-- Description of the task --
The lines you need are those holding the word "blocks"; pull them from the material.

-- Supplied material --
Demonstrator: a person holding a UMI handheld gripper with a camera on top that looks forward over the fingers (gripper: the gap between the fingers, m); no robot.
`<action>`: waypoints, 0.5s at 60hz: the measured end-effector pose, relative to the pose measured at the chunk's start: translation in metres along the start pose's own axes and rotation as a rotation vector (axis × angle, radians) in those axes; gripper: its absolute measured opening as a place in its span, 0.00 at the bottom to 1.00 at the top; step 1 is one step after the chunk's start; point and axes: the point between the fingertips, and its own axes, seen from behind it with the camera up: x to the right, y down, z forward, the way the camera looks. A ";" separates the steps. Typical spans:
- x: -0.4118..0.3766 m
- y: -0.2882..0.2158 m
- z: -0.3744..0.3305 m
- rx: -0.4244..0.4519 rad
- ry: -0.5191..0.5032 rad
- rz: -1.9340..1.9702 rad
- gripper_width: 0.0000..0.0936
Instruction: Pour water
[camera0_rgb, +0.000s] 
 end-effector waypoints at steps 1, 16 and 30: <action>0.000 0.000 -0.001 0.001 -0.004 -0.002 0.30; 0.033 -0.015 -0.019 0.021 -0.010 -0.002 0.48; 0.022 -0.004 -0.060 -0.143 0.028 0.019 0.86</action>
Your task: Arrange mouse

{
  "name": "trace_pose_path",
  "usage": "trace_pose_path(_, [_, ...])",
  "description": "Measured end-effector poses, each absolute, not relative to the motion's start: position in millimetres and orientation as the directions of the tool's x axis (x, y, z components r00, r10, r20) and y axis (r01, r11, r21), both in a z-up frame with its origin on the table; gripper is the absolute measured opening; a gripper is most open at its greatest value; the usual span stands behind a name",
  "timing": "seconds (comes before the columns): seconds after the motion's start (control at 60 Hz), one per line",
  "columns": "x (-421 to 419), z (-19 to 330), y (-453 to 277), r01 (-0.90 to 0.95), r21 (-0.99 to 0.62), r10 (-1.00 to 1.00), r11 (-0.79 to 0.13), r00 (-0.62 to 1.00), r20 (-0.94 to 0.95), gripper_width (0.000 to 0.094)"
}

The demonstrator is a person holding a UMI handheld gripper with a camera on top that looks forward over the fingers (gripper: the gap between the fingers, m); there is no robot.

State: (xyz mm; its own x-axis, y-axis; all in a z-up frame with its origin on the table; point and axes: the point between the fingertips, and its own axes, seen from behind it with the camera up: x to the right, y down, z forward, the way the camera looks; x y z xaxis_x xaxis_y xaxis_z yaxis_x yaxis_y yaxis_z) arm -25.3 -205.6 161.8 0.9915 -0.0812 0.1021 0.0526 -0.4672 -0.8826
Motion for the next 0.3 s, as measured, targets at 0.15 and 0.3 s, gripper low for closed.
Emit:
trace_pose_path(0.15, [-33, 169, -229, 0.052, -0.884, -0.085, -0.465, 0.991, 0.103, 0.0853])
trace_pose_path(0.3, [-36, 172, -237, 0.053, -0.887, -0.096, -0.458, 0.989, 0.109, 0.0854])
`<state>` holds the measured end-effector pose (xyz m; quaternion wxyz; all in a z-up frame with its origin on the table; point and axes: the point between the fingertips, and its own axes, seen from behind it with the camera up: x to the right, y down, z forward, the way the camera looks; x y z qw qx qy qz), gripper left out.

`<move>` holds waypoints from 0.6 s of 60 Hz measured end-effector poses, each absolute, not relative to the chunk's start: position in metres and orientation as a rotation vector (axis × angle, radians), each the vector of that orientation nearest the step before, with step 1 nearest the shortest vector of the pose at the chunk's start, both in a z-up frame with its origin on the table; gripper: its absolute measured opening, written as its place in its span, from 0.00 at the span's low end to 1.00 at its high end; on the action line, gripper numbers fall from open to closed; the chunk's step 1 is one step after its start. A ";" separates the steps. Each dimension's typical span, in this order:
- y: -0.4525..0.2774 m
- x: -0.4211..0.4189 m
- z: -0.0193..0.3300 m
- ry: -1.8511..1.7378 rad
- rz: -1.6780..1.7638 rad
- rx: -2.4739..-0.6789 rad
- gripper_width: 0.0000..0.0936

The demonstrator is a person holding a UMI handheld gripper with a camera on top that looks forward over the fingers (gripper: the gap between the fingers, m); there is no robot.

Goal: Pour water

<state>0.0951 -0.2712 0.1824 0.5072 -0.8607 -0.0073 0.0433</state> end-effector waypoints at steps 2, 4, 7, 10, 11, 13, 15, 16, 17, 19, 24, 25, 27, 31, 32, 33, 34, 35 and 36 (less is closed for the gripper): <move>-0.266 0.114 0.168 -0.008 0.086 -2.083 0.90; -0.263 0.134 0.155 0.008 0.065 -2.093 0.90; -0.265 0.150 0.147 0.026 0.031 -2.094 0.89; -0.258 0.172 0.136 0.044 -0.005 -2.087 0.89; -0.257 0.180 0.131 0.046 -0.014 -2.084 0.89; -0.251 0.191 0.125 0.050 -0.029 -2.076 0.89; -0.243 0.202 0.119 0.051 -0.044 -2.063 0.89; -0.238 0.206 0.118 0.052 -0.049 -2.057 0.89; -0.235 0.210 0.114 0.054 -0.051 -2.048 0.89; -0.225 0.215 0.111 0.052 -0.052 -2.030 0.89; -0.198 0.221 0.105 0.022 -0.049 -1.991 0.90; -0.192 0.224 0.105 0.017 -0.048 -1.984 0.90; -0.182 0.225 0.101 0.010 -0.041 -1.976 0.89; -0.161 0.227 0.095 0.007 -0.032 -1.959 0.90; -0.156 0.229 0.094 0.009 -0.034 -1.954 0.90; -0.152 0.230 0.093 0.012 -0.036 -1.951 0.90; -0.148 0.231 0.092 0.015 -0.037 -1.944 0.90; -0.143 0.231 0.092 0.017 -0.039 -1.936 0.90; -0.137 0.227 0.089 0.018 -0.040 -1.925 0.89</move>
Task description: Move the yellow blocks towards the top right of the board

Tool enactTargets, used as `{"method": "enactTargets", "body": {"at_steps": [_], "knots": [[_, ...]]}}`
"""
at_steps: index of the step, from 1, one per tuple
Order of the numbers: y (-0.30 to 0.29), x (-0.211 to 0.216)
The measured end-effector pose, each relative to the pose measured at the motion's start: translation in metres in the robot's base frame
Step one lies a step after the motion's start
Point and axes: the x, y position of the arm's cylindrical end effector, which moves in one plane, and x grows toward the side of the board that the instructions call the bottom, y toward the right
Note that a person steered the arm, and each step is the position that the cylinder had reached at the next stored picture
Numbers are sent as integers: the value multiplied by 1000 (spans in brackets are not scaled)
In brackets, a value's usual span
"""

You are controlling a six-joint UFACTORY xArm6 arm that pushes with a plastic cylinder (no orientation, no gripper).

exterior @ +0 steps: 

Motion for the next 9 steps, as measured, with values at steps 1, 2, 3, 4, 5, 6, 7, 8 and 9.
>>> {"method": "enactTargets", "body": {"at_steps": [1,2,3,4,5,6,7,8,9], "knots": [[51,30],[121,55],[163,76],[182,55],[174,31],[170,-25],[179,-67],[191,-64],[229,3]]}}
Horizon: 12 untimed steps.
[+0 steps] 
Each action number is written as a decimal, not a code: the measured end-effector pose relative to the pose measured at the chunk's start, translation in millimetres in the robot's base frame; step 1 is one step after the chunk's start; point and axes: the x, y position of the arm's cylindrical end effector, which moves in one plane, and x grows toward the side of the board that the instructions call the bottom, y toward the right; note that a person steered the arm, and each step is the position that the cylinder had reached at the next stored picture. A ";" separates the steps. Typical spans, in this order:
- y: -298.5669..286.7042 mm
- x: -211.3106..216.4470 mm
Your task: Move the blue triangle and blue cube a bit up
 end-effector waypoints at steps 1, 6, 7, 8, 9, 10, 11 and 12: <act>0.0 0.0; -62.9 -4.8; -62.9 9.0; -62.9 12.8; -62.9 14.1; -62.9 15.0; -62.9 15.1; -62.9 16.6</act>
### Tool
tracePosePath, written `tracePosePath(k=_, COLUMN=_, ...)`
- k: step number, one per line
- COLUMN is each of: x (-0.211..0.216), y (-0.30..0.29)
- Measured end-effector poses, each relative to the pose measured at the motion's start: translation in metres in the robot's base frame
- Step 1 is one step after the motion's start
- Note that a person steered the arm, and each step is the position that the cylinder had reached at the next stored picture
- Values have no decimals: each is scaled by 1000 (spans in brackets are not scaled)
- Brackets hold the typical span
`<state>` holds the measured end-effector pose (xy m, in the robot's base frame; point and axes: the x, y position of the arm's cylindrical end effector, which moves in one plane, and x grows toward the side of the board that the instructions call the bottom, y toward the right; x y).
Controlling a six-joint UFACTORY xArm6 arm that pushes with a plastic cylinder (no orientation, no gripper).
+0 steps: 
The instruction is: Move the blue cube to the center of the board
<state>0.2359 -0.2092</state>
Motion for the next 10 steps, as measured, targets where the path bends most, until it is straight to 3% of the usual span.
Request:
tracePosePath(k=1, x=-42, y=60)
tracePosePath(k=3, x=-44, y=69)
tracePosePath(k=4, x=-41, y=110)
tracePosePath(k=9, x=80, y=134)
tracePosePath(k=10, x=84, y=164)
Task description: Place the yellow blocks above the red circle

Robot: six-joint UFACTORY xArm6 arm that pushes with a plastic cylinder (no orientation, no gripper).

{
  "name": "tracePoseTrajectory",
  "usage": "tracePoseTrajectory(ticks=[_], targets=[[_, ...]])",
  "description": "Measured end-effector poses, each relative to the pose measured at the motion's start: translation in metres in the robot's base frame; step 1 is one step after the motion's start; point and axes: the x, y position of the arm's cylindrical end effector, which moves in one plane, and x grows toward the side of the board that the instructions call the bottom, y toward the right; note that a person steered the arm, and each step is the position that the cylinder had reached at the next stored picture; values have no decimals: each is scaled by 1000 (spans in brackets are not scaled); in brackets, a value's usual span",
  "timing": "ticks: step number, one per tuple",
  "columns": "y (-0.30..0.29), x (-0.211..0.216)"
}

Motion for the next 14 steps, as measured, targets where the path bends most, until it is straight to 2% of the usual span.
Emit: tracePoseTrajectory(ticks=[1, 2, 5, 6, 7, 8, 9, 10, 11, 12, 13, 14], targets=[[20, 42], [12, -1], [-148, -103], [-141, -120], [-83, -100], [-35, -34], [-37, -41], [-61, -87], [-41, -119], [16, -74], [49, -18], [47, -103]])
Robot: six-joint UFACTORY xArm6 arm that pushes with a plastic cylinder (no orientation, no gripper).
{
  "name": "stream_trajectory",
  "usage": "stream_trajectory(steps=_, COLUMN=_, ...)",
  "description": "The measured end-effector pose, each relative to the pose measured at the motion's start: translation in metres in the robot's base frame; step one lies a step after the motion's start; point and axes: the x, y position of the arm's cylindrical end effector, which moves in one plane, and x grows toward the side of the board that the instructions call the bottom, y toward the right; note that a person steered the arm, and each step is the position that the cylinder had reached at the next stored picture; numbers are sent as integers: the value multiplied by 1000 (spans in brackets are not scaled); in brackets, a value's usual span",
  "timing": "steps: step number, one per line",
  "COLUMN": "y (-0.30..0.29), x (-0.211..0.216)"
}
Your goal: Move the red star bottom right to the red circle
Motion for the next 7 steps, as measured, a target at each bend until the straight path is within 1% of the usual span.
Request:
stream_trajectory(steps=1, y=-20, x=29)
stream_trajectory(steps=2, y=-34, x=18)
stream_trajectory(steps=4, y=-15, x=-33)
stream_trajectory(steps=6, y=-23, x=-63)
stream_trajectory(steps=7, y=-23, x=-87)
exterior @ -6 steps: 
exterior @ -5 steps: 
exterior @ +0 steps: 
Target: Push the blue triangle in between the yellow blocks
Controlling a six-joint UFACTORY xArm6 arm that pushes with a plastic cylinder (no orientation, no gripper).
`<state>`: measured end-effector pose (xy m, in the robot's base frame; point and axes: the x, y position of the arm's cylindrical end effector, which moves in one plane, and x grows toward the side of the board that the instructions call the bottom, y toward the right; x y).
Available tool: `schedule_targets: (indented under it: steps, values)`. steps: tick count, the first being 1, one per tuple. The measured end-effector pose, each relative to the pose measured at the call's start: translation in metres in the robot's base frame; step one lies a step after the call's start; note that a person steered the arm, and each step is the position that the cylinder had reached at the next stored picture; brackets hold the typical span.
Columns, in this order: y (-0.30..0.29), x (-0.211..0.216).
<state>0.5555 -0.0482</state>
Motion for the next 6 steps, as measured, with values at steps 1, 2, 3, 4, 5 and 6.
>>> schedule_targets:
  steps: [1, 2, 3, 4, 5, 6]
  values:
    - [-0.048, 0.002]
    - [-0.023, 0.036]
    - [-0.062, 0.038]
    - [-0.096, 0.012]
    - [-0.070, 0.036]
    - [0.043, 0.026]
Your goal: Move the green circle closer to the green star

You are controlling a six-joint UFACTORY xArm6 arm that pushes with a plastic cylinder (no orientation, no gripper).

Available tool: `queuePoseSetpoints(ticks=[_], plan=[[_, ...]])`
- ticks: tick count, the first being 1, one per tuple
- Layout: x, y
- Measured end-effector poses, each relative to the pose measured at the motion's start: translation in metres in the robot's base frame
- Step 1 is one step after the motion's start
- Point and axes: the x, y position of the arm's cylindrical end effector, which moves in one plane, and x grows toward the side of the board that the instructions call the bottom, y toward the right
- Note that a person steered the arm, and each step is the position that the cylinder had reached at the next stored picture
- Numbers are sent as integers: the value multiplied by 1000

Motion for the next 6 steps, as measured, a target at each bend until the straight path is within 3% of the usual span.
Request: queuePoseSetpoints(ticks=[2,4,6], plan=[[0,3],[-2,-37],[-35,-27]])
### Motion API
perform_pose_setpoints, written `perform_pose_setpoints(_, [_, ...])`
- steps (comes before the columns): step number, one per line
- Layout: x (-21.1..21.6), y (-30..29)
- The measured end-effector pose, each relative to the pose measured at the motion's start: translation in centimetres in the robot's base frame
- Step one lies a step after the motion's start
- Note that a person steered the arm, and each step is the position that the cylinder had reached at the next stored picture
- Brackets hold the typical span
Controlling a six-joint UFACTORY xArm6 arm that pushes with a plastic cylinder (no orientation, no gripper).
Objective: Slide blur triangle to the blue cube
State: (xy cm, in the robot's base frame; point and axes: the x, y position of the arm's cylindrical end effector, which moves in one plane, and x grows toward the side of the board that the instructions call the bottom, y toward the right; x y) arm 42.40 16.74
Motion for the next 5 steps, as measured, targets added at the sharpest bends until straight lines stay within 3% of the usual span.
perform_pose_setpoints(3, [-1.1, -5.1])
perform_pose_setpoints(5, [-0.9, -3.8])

-- Solved exercise --
Task description: Move the yellow blocks towards the top right of the board
Task description: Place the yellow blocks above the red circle
Target: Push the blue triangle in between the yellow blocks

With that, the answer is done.